The ILR School's Center for Applied Research on Work (CAROW) recently awarded three seed grants for new research that addresses questions around the intersection of AI and organizations, employment and work.
These AI and Work seed grants were made possible by a generous gift from ILR alumnus Robert Bluestein, '67.
Seed Grant Awardees & Project Descriptions:
Project Title: The Effects of Labor Relations Institutions and Generative AI on Job Attraction: An Inter-Industry Experiment
Project Team: John McCarthy, Global Labor and Work, Cornell ILR; Michael Maffie, Cornell Peter and Stephanie Nolan, School of Hotel Administration
Project Description: This project will examine how job seekers respond to expectations for generative AI (GenAI) communicated in job advertisements. Specifically, it asks whether organizational characteristics - such as union presence, labor-management partnerships, and strong cultures of employee voice and fairness - make prospective hires more receptive to roles that require GenAI use.

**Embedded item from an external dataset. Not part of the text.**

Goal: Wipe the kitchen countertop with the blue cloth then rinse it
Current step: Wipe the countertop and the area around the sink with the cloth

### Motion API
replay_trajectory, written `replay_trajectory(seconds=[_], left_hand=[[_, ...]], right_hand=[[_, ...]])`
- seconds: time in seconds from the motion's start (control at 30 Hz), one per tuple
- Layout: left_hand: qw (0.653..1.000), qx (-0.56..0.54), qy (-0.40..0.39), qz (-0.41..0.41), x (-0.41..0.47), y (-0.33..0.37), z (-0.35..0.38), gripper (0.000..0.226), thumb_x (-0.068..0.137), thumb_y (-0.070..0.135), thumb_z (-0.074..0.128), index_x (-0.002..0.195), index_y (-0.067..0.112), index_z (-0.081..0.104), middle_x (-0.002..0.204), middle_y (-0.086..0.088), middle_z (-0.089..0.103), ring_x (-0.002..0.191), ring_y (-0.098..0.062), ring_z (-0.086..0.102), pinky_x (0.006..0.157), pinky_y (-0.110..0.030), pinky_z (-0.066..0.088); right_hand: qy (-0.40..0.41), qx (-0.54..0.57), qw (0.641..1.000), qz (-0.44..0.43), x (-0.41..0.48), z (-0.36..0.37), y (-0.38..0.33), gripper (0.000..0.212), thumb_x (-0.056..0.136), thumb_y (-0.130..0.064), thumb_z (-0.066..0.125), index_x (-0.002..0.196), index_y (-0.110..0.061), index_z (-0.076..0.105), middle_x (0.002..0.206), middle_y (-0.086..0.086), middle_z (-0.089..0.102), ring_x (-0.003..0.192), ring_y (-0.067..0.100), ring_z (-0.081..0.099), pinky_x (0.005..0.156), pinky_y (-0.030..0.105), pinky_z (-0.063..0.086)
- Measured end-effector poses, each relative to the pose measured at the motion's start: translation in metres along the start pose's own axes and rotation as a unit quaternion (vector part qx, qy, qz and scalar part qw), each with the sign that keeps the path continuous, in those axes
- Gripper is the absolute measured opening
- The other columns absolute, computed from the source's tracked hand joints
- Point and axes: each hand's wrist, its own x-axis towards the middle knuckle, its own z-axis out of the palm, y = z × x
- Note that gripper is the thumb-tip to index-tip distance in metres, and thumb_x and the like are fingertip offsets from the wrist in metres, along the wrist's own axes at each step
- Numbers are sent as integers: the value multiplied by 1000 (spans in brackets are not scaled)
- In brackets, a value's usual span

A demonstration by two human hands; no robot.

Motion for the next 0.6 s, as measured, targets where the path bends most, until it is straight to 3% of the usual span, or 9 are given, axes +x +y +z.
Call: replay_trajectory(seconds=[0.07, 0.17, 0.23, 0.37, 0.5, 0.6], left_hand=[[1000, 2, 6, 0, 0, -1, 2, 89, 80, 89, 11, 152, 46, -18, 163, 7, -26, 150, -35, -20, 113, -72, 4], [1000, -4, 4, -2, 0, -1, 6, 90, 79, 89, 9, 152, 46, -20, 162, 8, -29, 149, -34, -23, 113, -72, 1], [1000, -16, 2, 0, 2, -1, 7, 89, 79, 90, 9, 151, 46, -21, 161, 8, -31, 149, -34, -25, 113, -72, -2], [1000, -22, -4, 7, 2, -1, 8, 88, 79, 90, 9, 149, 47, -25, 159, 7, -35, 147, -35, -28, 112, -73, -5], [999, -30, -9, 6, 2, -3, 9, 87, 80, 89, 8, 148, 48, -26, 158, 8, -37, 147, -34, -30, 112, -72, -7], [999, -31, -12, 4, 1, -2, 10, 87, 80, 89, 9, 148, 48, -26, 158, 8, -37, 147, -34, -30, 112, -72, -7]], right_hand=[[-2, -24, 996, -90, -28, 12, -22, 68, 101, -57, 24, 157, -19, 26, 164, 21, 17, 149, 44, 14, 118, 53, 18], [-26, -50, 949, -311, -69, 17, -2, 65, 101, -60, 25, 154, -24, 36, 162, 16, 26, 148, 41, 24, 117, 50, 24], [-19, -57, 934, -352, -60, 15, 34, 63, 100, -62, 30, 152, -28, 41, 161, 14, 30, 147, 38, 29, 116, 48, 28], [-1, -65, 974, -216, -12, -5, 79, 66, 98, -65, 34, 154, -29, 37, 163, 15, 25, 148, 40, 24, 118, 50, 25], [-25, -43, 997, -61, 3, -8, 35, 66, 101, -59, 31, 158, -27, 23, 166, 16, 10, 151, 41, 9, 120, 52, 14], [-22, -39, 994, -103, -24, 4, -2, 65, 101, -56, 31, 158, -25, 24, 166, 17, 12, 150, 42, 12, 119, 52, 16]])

The project also investigates the mechanisms behind these reactions: do perceptions of voice, fairness, and job security explain how job seekers respond to GenAI expectations? And do these patterns shift across industries and roles that face different levels of automation risk?
By clarifying how labor relations institutions shape attitudes toward emerging technology, the study aims to help organizations develop more effective recruitment strategies in an AI-driven labor market.
Project Title: AI and Worker Voice Convening
Project Team: Zoe West, Worker Institute; Sanjay Pinto, Worker Institute fellow; Aiha Nguyen, Data & Society; Alexandra Mateescu, Data & Society; Virginia Doellgast, ILR School; Joy Ming, SUNY Buffalo
Project Description: This project will bring together researchers, labor advocates, and practitioners to examine how artificial intelligence (AI) is reshaping work across sectors and to share the strategies that workers, unions and advocates are using to assert worker voice in AI governance.
While AI is often promoted as improving efficiency and decision-making, its impacts on job quality, worker voice, and employment conditions raise important concerns. This convening will foster cross-sector dialogue on organizing, bargaining and policy strategies that protect workers' interests, particularly in industries facing funding pressures and workforce shortages. By centering worker perspectives in conversations about AI governance, the convening aims to advance equitable, democratic, and worker-informed approaches to AI implementation.
Project Title: The Role of Creativity Biases in Shaping Human-AI Collaboration and Creativity at Work
Project Team: Dr. Brian Lucas, Organizational Behavior, Cornell ILR; Rene Kizilcec, Information Science, Cornell Bowers CIS
Project Description: This project explores how AI tools, such as ChatGPT, can transform creative work processes. While generative AI can enhance individual creativity, research suggests it may also reduce idea diversity across groups.
This project investigates how well‑documented creativity and decision-making biases influence how workers engage with AI during idea generation. Through a series of experiments, we will test whether these biases persist in AI‑assisted contexts and whether AI systems can be designed to mitigate them. By identifying how psychological biases shape human-AI collaboration, this research aims to inform the development of AI tools that promote both individual creativity and collective diversity of ideas in the workplace.
Julie Greco is the director of communications for the ILR School.